Records for the task
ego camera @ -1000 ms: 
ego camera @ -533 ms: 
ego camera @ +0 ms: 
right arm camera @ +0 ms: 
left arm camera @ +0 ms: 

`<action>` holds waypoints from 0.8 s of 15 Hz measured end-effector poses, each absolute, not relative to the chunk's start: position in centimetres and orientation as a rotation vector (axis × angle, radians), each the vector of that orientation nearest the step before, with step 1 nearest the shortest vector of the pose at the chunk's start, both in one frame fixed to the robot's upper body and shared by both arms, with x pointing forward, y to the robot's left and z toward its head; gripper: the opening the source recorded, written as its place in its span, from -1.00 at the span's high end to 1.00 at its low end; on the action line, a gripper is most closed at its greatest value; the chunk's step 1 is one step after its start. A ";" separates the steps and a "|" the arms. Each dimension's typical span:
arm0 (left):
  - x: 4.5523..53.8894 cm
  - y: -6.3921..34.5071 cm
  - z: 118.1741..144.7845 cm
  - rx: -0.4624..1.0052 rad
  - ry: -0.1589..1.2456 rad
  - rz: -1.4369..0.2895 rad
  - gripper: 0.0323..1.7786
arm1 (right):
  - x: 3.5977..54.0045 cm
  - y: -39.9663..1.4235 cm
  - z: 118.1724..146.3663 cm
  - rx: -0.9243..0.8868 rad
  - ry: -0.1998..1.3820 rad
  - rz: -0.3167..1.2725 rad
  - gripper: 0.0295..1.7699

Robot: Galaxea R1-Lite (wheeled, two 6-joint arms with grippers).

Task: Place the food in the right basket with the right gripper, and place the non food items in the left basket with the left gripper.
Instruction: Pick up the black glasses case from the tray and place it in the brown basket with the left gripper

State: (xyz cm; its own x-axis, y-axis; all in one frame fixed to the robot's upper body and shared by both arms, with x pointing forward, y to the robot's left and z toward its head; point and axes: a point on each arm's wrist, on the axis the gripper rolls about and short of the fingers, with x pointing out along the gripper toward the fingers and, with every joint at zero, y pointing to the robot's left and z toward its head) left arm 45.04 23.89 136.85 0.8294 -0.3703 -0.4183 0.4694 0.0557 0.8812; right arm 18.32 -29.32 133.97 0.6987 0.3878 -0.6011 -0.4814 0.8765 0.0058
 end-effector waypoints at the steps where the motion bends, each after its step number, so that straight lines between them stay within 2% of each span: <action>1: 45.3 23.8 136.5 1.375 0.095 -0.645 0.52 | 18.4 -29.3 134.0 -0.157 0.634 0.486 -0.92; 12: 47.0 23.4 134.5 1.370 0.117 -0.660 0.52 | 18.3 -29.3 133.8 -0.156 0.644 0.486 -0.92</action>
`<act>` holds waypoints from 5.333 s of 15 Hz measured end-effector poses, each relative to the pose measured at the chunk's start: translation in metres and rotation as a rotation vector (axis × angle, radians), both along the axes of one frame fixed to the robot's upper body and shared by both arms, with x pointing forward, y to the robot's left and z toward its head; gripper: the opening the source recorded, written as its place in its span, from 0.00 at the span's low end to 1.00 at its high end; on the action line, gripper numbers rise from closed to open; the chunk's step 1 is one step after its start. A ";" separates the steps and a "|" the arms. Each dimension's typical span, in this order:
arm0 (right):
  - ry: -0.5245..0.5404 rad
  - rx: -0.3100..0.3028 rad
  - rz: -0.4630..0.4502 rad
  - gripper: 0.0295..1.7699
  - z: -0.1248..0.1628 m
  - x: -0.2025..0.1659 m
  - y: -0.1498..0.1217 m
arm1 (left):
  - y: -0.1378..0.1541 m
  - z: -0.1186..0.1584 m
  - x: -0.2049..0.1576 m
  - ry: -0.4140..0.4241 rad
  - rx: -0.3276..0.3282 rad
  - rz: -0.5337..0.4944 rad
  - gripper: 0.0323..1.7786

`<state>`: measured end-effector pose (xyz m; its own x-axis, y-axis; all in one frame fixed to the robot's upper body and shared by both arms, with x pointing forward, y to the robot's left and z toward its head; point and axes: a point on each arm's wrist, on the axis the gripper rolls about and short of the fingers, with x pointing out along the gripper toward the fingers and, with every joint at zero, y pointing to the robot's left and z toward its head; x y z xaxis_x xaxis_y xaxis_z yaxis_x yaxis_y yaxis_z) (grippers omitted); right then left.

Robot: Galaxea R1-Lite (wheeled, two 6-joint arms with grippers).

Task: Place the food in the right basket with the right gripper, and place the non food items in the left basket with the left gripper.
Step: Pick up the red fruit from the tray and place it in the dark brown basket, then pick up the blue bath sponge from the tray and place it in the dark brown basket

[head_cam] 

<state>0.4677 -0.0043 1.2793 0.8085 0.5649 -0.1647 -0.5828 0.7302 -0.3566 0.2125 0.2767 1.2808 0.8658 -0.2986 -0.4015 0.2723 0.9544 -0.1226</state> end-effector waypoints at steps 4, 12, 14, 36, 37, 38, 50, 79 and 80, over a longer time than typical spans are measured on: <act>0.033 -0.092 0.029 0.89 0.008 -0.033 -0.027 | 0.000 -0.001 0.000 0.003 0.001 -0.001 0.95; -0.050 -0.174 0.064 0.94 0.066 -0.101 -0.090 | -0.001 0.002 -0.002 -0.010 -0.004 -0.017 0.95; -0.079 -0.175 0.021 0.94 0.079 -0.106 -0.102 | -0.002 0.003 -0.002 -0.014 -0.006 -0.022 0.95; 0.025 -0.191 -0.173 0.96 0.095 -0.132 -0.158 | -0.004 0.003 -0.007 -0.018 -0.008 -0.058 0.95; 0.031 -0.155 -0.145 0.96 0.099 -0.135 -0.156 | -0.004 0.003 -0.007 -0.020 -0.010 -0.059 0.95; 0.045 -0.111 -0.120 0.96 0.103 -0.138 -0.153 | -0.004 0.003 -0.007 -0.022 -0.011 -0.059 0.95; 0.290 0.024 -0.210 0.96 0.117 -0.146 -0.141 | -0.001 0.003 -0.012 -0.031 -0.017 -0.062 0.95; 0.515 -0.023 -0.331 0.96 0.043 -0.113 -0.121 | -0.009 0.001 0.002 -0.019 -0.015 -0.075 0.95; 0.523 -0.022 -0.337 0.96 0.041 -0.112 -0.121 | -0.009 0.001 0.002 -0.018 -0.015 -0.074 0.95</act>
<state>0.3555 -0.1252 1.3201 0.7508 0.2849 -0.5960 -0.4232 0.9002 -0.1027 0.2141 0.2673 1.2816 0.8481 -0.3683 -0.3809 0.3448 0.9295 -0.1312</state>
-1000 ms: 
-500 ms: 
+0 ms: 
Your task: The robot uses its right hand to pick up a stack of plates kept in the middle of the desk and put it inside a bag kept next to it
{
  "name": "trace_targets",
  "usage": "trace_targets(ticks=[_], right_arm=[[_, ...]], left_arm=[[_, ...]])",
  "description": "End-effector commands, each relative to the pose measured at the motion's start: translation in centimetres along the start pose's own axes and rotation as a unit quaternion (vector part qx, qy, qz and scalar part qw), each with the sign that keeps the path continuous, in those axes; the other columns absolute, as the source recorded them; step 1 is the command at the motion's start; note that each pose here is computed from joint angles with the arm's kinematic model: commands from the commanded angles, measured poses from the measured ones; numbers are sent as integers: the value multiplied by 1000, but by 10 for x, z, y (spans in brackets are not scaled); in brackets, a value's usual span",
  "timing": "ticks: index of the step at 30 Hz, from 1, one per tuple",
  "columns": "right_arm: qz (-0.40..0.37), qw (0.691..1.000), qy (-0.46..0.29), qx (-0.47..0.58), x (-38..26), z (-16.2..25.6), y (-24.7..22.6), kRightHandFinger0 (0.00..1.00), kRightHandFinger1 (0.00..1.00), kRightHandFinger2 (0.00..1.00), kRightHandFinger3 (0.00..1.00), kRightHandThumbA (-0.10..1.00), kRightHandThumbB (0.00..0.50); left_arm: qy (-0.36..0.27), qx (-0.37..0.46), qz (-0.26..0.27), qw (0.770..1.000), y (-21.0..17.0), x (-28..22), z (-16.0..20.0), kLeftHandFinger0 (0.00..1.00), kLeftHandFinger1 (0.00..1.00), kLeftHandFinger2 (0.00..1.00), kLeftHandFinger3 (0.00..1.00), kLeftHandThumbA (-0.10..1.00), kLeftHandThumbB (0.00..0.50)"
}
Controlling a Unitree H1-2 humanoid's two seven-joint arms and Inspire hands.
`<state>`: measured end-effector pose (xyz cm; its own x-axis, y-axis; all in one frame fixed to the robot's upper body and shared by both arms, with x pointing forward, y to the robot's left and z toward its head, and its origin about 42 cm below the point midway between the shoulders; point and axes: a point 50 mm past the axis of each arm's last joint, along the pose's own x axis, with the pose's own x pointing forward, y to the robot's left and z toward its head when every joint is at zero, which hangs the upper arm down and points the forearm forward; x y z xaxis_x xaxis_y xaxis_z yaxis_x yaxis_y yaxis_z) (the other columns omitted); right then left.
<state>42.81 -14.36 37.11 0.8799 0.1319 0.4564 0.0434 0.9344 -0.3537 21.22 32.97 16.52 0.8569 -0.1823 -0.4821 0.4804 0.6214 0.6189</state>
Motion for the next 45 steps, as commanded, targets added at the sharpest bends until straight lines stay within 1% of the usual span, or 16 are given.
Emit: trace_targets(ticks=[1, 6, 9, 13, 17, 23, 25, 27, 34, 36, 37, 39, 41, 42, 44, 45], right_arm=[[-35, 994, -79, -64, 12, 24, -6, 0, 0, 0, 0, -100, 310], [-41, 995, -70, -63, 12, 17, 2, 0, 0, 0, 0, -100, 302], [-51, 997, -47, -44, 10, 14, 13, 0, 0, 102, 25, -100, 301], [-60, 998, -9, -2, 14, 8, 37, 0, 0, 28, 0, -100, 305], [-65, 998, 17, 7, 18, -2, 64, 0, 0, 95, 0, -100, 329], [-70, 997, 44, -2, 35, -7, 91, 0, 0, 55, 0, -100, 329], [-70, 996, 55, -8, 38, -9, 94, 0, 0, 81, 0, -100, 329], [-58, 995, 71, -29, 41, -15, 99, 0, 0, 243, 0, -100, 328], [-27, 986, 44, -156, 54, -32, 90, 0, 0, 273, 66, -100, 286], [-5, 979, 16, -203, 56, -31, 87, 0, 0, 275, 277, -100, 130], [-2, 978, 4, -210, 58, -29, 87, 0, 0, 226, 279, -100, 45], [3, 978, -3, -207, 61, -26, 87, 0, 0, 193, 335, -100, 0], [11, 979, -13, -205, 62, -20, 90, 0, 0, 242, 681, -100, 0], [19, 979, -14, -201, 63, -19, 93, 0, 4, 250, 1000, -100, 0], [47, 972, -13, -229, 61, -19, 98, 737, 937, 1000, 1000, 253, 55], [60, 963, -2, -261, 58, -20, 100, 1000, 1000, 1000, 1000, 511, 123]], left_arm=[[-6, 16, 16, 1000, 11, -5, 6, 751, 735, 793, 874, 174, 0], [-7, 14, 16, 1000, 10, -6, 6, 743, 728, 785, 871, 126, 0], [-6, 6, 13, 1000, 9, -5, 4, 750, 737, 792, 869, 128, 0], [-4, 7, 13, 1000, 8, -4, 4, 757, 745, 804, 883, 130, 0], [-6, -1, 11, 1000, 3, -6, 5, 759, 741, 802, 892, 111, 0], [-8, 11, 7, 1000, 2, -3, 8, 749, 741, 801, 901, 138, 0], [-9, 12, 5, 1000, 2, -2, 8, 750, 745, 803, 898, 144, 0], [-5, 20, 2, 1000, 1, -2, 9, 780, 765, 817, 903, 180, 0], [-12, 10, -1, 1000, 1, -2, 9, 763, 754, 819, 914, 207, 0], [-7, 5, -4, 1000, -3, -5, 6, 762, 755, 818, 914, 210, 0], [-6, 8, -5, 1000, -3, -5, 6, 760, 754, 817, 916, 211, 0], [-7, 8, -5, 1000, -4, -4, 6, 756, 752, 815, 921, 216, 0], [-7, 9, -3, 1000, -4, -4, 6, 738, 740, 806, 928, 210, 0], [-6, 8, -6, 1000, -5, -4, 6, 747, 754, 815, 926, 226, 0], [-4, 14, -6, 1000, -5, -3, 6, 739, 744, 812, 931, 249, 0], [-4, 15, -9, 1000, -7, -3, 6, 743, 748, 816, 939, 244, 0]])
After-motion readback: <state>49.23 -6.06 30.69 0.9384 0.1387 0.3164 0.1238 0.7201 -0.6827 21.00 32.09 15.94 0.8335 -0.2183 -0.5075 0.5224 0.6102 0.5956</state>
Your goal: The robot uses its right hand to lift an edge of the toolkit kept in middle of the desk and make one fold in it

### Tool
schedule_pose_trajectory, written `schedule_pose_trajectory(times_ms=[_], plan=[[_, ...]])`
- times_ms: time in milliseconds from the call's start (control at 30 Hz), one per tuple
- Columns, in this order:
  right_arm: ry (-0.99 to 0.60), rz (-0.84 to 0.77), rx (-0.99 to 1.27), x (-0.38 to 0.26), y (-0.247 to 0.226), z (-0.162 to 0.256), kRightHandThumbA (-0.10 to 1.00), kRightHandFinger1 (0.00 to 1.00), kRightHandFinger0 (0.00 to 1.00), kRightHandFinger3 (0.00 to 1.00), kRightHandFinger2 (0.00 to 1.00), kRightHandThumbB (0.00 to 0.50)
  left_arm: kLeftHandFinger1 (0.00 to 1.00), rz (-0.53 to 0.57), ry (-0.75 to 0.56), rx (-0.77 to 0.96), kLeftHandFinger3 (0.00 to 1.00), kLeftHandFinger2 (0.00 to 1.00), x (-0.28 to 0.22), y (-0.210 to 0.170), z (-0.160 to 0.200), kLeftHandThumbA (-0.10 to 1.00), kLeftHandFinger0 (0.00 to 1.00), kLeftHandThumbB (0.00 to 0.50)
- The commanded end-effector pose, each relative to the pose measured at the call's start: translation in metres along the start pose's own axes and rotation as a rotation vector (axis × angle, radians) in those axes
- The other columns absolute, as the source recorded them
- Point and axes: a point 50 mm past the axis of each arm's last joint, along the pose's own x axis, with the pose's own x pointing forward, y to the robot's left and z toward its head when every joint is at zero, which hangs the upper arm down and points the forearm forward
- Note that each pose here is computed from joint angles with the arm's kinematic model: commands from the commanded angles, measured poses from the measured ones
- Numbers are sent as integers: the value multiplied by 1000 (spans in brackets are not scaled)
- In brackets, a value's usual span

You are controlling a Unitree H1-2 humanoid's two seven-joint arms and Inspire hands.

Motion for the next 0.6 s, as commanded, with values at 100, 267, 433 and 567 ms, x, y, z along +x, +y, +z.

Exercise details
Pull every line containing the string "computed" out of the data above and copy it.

Result for this exercise
  "description": "End-effector commands, each relative to the pose measured at the motion's start: translation in centimetres along the start pose's own axes and rotation as a unit quaternion (vector part qx, qy, qz and scalar part qw), each with the sign that keeps the path continuous, in those axes; the other columns absolute, as the source recorded them; step 1 is the command at the motion's start; note that each pose here is computed from joint angles with the arm's kinematic model: commands from the commanded angles, measured poses from the measured ones; numbers are sent as integers: the value multiplied by 1000, but by 10 for x, z, y (spans in brackets are not scaled); in brackets, a value's usual span",
- Note that each pose here is computed from joint angles with the arm's kinematic model: commands from the commanded angles, measured poses from the measured ones

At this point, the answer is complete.